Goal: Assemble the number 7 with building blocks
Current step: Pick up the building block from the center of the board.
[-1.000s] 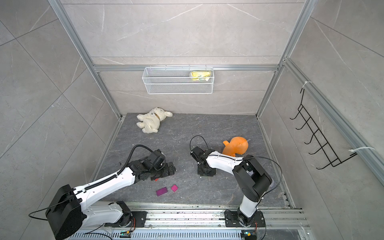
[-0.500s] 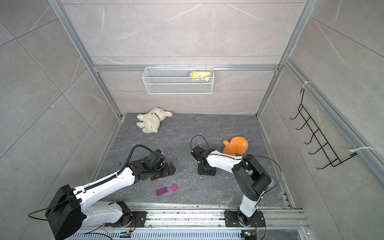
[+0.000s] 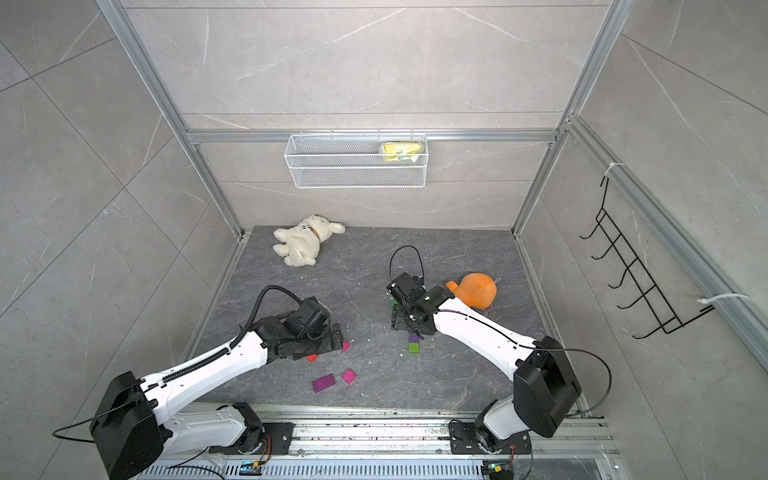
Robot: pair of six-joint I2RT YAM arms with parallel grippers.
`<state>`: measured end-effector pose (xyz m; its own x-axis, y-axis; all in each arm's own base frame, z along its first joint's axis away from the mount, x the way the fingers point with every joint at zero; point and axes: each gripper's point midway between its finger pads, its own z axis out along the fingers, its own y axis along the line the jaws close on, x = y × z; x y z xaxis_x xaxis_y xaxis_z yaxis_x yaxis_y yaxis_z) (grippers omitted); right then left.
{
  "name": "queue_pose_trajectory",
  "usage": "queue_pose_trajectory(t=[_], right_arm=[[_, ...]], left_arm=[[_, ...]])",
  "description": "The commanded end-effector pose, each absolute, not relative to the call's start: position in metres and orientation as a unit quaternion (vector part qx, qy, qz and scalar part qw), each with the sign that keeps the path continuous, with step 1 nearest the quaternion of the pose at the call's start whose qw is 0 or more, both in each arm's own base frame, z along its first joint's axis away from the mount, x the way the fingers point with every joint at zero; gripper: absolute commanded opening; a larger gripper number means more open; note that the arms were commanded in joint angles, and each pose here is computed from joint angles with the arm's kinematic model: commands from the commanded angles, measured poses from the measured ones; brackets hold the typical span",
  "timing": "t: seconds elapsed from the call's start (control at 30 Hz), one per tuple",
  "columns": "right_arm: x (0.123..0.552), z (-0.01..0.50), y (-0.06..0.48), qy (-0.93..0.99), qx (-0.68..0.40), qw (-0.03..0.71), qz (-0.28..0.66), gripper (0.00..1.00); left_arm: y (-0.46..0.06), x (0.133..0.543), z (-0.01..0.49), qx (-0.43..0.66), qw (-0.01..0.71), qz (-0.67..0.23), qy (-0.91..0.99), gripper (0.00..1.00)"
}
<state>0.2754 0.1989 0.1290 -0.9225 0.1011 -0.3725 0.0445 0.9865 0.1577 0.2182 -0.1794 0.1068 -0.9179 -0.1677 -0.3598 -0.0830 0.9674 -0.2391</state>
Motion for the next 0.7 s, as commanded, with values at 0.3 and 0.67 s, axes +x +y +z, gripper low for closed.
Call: queue_pose_trajectory(t=[0.3,0.67], right_arm=[[0.263,0.127,0.218,0.974,-0.030,0.201,0.104,0.71],[0.248,0.107,0.285,0.969,-0.098,0.184,0.132,0.69]], left_arm=[[-0.111,0.220,0.120,-0.119,0.157,-0.019,0.980,1.00],[-0.101,0.221,0.097,-0.161,0.077,-0.050,0.983,0.97]])
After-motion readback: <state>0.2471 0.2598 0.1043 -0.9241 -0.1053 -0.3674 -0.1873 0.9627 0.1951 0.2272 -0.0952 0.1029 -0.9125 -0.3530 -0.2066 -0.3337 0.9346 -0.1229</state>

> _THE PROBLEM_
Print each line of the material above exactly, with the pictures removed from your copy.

> _TASK RESPONSE_
Goal: Assemble the number 7 with building blocks
Current step: Pick up the building block from the center of the board.
[-1.000s] 
[-0.500s] 
[+0.000s] 
Robot: pair of six-joint I2RT YAM arms with parallel grippers.
`<state>`: measured end-effector pose (xyz m; its own x-axis, y-axis; all in each arm's own base frame, z along its first joint's axis away from the mount, x the way the fingers point with every joint at zero; point and axes: each gripper's point midway between its finger pads, its own z axis out along the fingers, its own y axis along the line the jaws close on, x = y × z; x y z xaxis_x xaxis_y xaxis_z yaxis_x yaxis_y yaxis_z) (grippers omitted); right then left.
{
  "name": "queue_pose_trajectory",
  "usage": "queue_pose_trajectory(t=[_], right_arm=[[_, ...]], left_arm=[[_, ...]])",
  "description": "The commanded end-effector pose, each absolute, not relative to the call's start: position in metres and orientation as a unit quaternion (vector part qx, qy, qz and scalar part qw), each with the sign that keeps the path continuous, with step 1 nearest the quaternion of the pose at the call's start whose qw is 0 or more, both in each arm's own base frame, z along its first joint's axis away from the mount, x the way the fingers point with every joint at zero; gripper: absolute commanded opening; a larger gripper number means more open; note that the arms were commanded in joint angles, and each pose here is computed from joint angles with the arm's kinematic model: commands from the commanded angles, measured poses from the measured ones; brackets hold the typical span",
  "timing": "t: seconds elapsed from the call's start (control at 30 Hz), one per tuple",
  "columns": "right_arm: x (0.123..0.552), z (-0.01..0.50), y (-0.06..0.48), qy (-0.93..0.99), qx (-0.68..0.40), qw (-0.03..0.71), qz (-0.28..0.66), gripper (0.00..1.00); left_arm: y (-0.46..0.06), x (0.133..0.543), z (-0.01..0.49), qx (-0.43..0.66), qw (-0.01..0.71), qz (-0.67..0.23), qy (-0.91..0.99), gripper (0.00..1.00)"
}
<state>0.2754 0.1989 0.1290 -0.9225 0.1011 -0.3725 0.0445 0.9865 0.1577 0.2182 -0.1794 0.1068 -0.9179 -0.1677 -0.3598 -0.0830 0.9674 -0.2391</state>
Motion for the next 0.7 s, as commanded, with values at 0.3 and 0.67 s, axes +x +y +z, gripper low for closed.
Call: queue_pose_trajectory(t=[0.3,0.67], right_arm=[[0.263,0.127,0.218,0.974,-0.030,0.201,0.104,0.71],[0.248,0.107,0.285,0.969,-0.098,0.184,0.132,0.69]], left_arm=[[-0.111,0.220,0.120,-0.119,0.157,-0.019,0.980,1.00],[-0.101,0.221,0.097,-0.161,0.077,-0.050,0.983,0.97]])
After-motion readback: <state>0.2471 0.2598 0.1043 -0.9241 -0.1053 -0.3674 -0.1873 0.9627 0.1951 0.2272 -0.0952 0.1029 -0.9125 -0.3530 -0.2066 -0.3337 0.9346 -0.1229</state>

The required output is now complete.